Opinión | Retiro lo escrito

La novela de García Márquez

García Márquez, en una foto de 1969 en Barcelona, apenas dos años después de publicarse 'Cien años de soledad'.

García Márquez, en una foto de 1969 en Barcelona, apenas dos años después de publicarse 'Cien años de soledad'. / Colita

Un amigo peninsular me pasa –sin explicarme cómo las obtuvo– las tres primeras páginas de la novela inédita de Gabriel García Márquez. «A ver qué te parece». Las leo. Las releo. Dejo pasar las horas –horas desagradables con malas noticias por medio– y antes de acostarme las leo de nuevo, y lo mismo hago al día siguiente, con la primera taza de café en la mano. Después le escribió muy despacio a mi amigo: «No sé». Y la verdad es que no, no lo sé. Al principio el principio me parece el texto en el que un escritor anónimo pero muy talentoso imita a García Márquez. Y no es imposible. Porque según algunos el escritor colombiano no acabó del todo la novela En agosto nos vemos porque los estragos de la memoria, que terminó en sus últimos años confundiéndose con el olvido, lo impidieron. Se quedó en un cajón. Pero los hijos de García Márquez la han sacado de ahí y mandado a imprenta. En unos quince días estará en las librerías españolas y antes de fin de año se difundirá en todo el mundo en quince idiomas.

Salvo casos muy excepcionales un gran escritor suele imitarse al final de su carrera, en una suerte de decrépita coquetería. García Márquez no fue una excepción. Su última novela, Memoria de mis putas tristes, publicada en 2004, tiene un argumento capaz de desencadenar una guerra woke: al cumplir los 90 años un periodista solitario y maniático y casi desmenuzado decide regalarse por su onomástica una noche con una prostituta quinceañera. Si García Márquez, con su Nobel y todo, hubiera publicado Memoria de mis putas tristes una década más tarde no podría haber escapado de una interminable campaña de cancelación. Sus personajes masculinos rara vez siente verdadero interés por una mujer: solo son ocasiones de una pulsión de goce y el poder. En su novela más supuestamente romántica, El amor en los tiempos del cólera, uno de los protagonistas, Florentino Ariza, mantiene en su vejez una relación sexual con una colegiala. Cuando la adolescente descubre que el anciano sigue obsesionado con su amor de toda la vida, Fermina Daza, se suicida. Pero Ariza ni pestañea.

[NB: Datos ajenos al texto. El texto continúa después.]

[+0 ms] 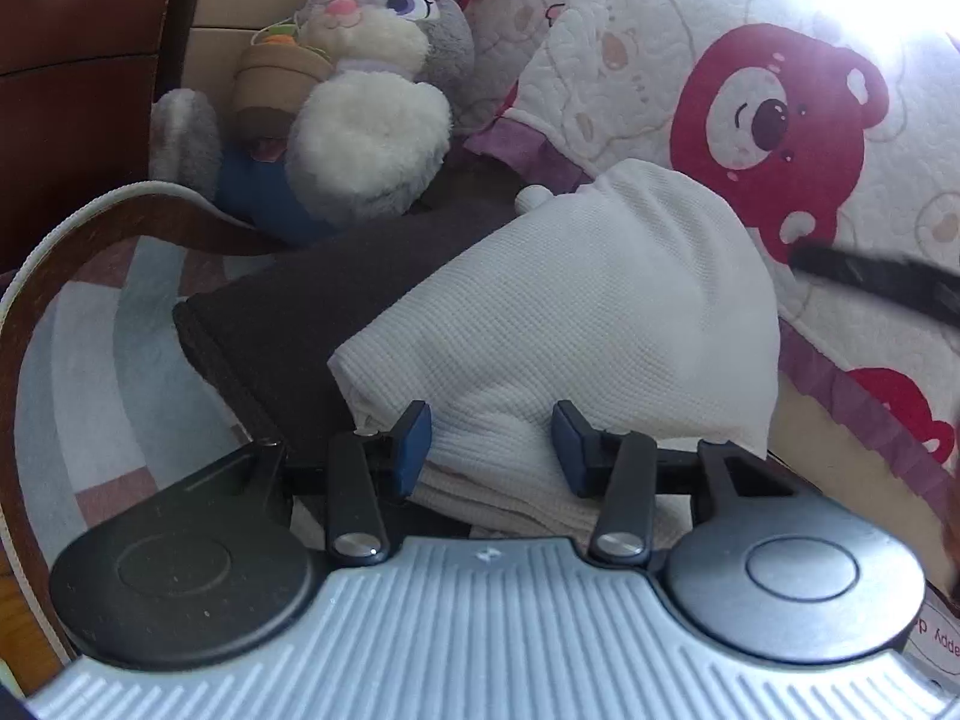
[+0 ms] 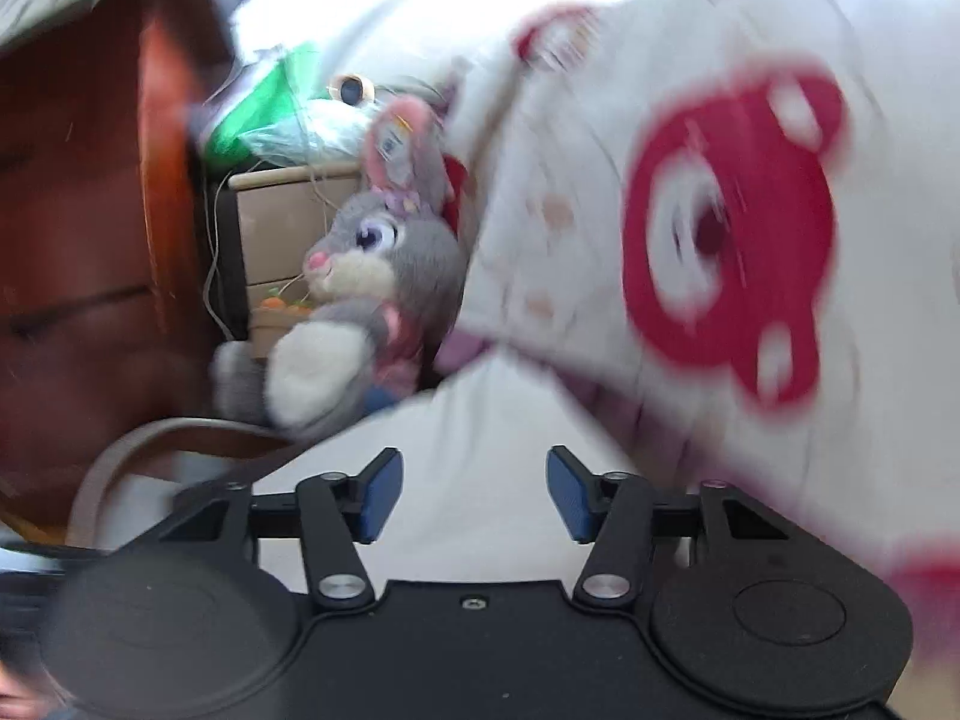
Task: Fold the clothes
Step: 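Lower the garment onto the stack and open both grippers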
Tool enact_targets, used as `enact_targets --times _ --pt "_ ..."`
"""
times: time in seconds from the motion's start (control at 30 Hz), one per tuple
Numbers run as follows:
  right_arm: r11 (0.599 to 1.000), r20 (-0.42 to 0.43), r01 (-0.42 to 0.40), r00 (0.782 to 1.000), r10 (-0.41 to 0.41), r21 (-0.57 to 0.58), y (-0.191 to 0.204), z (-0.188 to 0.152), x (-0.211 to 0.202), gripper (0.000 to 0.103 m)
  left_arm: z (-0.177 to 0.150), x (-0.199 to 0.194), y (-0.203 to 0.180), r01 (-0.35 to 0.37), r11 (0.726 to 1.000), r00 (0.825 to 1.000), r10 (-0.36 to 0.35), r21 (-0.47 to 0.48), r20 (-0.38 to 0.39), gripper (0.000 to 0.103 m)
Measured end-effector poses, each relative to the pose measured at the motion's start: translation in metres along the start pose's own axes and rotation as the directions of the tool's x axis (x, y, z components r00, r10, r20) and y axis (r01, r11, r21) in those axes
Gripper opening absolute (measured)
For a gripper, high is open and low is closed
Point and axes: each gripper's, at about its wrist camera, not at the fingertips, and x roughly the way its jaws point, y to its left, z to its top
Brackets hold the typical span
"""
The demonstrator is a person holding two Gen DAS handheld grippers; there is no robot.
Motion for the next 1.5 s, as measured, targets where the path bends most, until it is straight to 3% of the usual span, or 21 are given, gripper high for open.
enact_targets --times 0.07,0.13,0.2,0.27,0.43,0.5,0.6,0.67,0.7,0.83,0.9,0.97,1.03,1.07,1.1,1.13,1.23,1.3,1.37,1.43,1.5 --pt "0.999 -0.025 -0.013 1.000 0.012 -0.037 -0.002 0.004 0.030 0.048 0.000 0.001 0.000 0.005 1.000 1.000 -0.005 -0.002 0.004 0.044" --pt "1.000 -0.104 0.008 0.994 -0.011 -0.029 -0.010 -0.001 0.070 0.029 -0.001 0.000 0.001 0.016 1.000 1.000 -0.016 -0.001 0.009 0.044" --pt "0.993 -0.163 0.057 0.986 -0.040 0.101 -0.029 -0.012 0.100 0.010 -0.002 0.000 0.002 0.030 1.000 0.999 -0.030 0.010 0.018 0.045" --pt "0.963 -0.165 0.094 0.985 -0.053 0.252 -0.043 -0.024 0.111 0.004 -0.004 0.001 0.003 0.040 0.999 0.999 -0.041 0.009 0.022 0.046" --pt "0.962 -0.181 0.119 0.981 -0.075 0.246 -0.037 -0.018 0.109 0.004 -0.002 -0.010 0.005 0.072 0.997 0.995 -0.073 0.008 0.075 0.044" --pt "0.982 -0.162 0.077 0.986 -0.049 0.170 -0.029 -0.006 0.101 0.024 0.000 -0.021 0.001 0.082 0.996 0.988 -0.088 0.046 0.129 0.043" --pt "0.993 -0.148 -0.070 0.986 0.083 0.091 -0.013 0.012 0.096 0.028 0.003 -0.037 -0.007 0.137 0.985 0.965 -0.156 0.100 0.212 0.043" --pt "0.969 -0.189 -0.150 0.964 0.187 0.194 -0.012 0.018 0.108 0.032 0.002 -0.039 -0.012 0.210 0.969 0.949 -0.233 0.128 0.210 0.043" --pt "0.960 -0.209 -0.167 0.954 0.215 0.225 -0.011 0.019 0.114 0.026 0.000 -0.037 -0.014 0.238 0.961 0.945 -0.262 0.137 0.195 0.043" --pt "0.981 -0.239 0.002 0.970 0.045 0.195 -0.018 0.020 0.133 0.025 -0.014 -0.018 -0.022 0.247 0.958 0.960 -0.263 0.148 0.097 0.042" --pt "0.952 -0.217 0.071 0.976 -0.005 0.299 -0.040 0.017 0.129 0.005 -0.015 -0.017 -0.024 0.241 0.956 0.962 -0.258 0.167 0.088 0.044" --pt "0.932 -0.209 0.095 0.978 -0.021 0.349 -0.053 0.012 0.119 0.000 -0.012 -0.018 -0.026 0.243 0.954 0.962 -0.260 0.175 0.080 0.044" --pt "0.949 -0.159 0.143 0.982 -0.101 0.282 -0.047 0.011 0.098 0.000 -0.012 -0.017 -0.026 0.247 0.955 0.963 -0.261 0.164 0.073 0.044" --pt "0.952 -0.103 0.203 0.978 -0.183 0.231 -0.039 0.012 0.084 0.012 -0.013 -0.017 -0.025 0.245 0.956 0.963 -0.259 0.159 0.071 0.044" --pt "0.946 -0.056 0.248 0.969 -0.241 0.208 -0.034 0.012 0.072 0.037 -0.014 -0.016 -0.025 0.238 0.958 0.965 -0.251 0.160 0.071 0.044" --pt "0.937 -0.028 0.266 0.963 -0.267 0.224 -0.033 0.013 0.062 0.045 -0.015 -0.016 -0.025 0.228 0.960 0.967 -0.242 0.164 0.073 0.044" --pt "0.953 -0.029 0.176 0.984 -0.174 0.246 -0.036 0.005 0.049 0.044 -0.014 -0.015 -0.023 0.227 0.963 0.968 -0.239 0.146 0.073 0.044" --pt "0.968 -0.104 0.158 0.985 -0.140 0.193 -0.033 -0.008 0.053 0.044 -0.014 -0.015 -0.022 0.230 0.964 0.968 -0.241 0.131 0.073 0.044" --pt "0.966 -0.152 0.207 0.971 -0.183 0.158 -0.033 -0.024 0.053 0.043 -0.014 -0.015 -0.024 0.225 0.963 0.969 -0.237 0.149 0.071 0.044" --pt "0.943 -0.138 0.299 0.950 -0.280 0.144 -0.036 -0.035 0.043 0.060 -0.013 -0.016 -0.028 0.210 0.964 0.972 -0.223 0.163 0.068 0.046" --pt "0.908 -0.139 0.379 0.923 -0.358 0.177 -0.045 -0.042 0.031 0.063 -0.014 -0.016 -0.032 0.186 0.966 0.977 -0.201 0.178 0.069 0.047"
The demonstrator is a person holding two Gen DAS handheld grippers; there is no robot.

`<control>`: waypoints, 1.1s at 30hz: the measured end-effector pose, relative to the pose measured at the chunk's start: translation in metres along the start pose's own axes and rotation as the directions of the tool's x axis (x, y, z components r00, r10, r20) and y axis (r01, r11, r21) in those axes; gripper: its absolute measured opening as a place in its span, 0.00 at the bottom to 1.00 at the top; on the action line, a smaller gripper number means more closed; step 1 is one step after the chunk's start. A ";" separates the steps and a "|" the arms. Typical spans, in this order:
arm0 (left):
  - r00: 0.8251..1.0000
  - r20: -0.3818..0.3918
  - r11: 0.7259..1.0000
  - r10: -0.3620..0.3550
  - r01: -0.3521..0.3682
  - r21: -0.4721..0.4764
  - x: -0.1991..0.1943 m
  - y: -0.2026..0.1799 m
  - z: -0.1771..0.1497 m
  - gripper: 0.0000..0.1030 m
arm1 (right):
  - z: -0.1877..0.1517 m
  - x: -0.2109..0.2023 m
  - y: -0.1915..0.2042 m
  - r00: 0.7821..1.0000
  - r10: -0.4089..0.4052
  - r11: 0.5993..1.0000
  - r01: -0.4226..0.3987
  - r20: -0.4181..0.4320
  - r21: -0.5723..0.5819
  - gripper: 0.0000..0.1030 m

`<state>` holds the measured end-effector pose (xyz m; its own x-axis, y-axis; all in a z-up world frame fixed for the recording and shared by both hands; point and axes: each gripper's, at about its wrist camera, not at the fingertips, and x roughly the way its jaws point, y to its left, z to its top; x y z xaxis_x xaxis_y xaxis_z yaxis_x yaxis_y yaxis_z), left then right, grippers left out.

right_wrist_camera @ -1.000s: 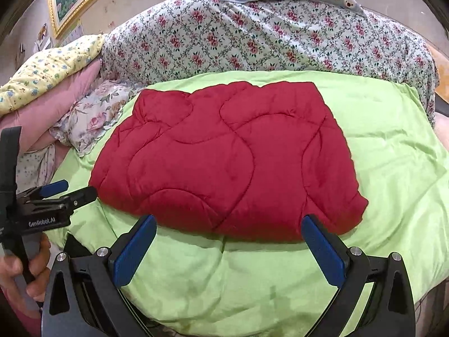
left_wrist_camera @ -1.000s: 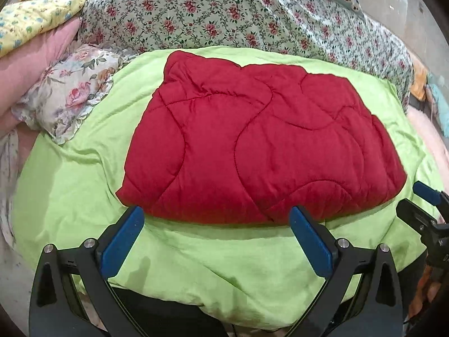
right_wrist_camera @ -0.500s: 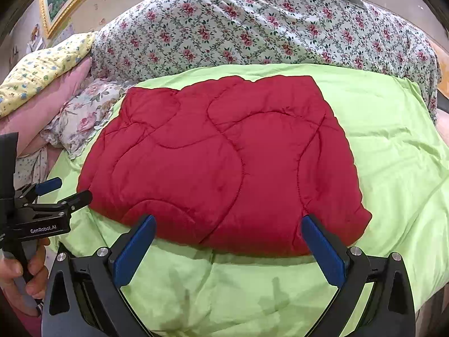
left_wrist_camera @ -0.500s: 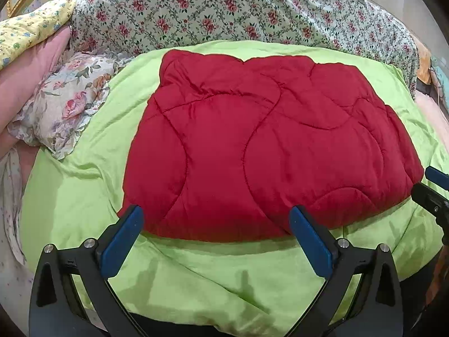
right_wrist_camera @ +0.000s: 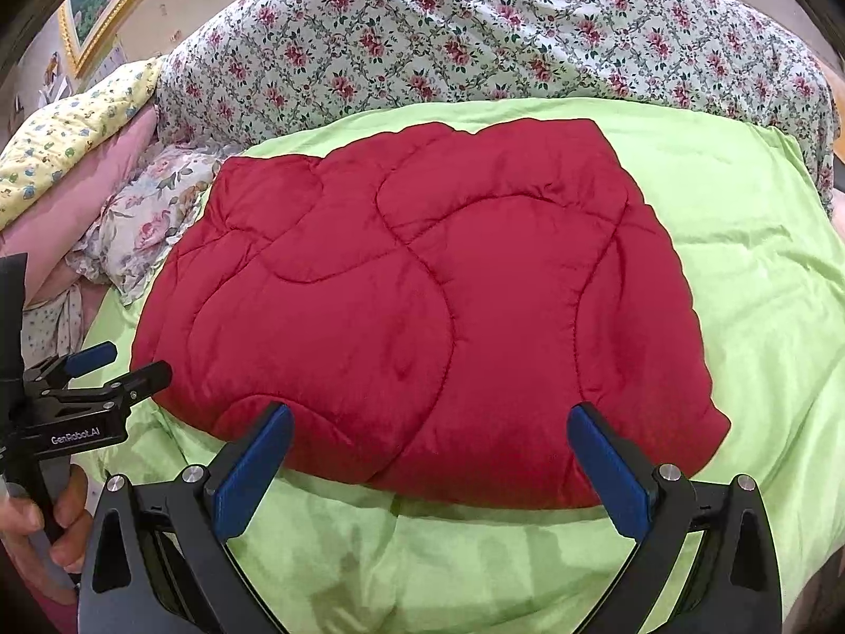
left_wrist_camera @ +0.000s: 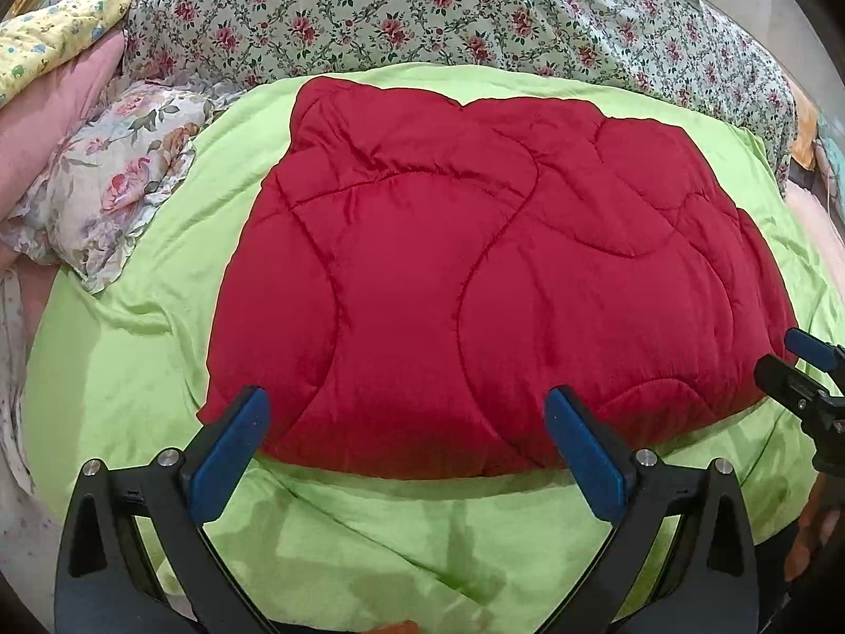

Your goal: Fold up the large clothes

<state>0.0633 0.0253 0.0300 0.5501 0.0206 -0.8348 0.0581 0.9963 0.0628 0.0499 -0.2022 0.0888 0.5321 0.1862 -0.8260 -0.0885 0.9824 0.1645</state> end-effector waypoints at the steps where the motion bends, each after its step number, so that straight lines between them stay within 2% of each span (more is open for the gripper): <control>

Sale corriendo tras Fermina, su obsesión interminable.

El amor en los tiempos del cólera es una novela de una apabullante y rococó falsedad emocional, un himno narrativo a las damas de intensa personalidad pero devotas de sus maridos, a los puteros sentimentales, a los perdidos laberintos donde se pierden los deseos y anhelos, miedos y excusas que los folletinistas llamaban amor. Pero todavía está magníficamente escrito y, como siempre en García Márquez, la fascinación del ritmo narrativo, el hallazgo metafórico en cualquier esquina o los pequeños prodigios de observación son suficiente premio. En Memoria de mis putas tristes, en cambio, el estilo de García Márquez ha puesto el piloto automático, y apenas queda esa anécdota chusca y ligeramente sórdida que es su plot. Las primeras páginas de esa nueva novela, desechada por el escritor en su momento, me llevan a intuir ese fracaso imitativo.

Max Brod no cumplió con el deseo de su amigo Frank Kafka, que quería que quemara sus obras y todas sus cartas y notas personales al morir. Tuvimos suerte. Pero si tu amigo no es Kafka no metas las narices en esos asuntos. Todavía se recuerda con espanto cómo esa japonesa tramposa, María Kodama, autorizó las ediciones de libros de juventud que Jorge Luis Borges. Libros imperfectos, chirriantes, estúpidamente criollos, completamente innecesarios. Es incomprensible. Si el autor rechazó o postergó la publicación para nunca jamás, ¿por qué insistir? ¿Por qué los hijos de García Márquez deciden publicar una novela rechazada por el propio autor? Se murmura que han recibido de la editorial medio millón de dólares, sin contar las traducciones. Seguro que es mentira.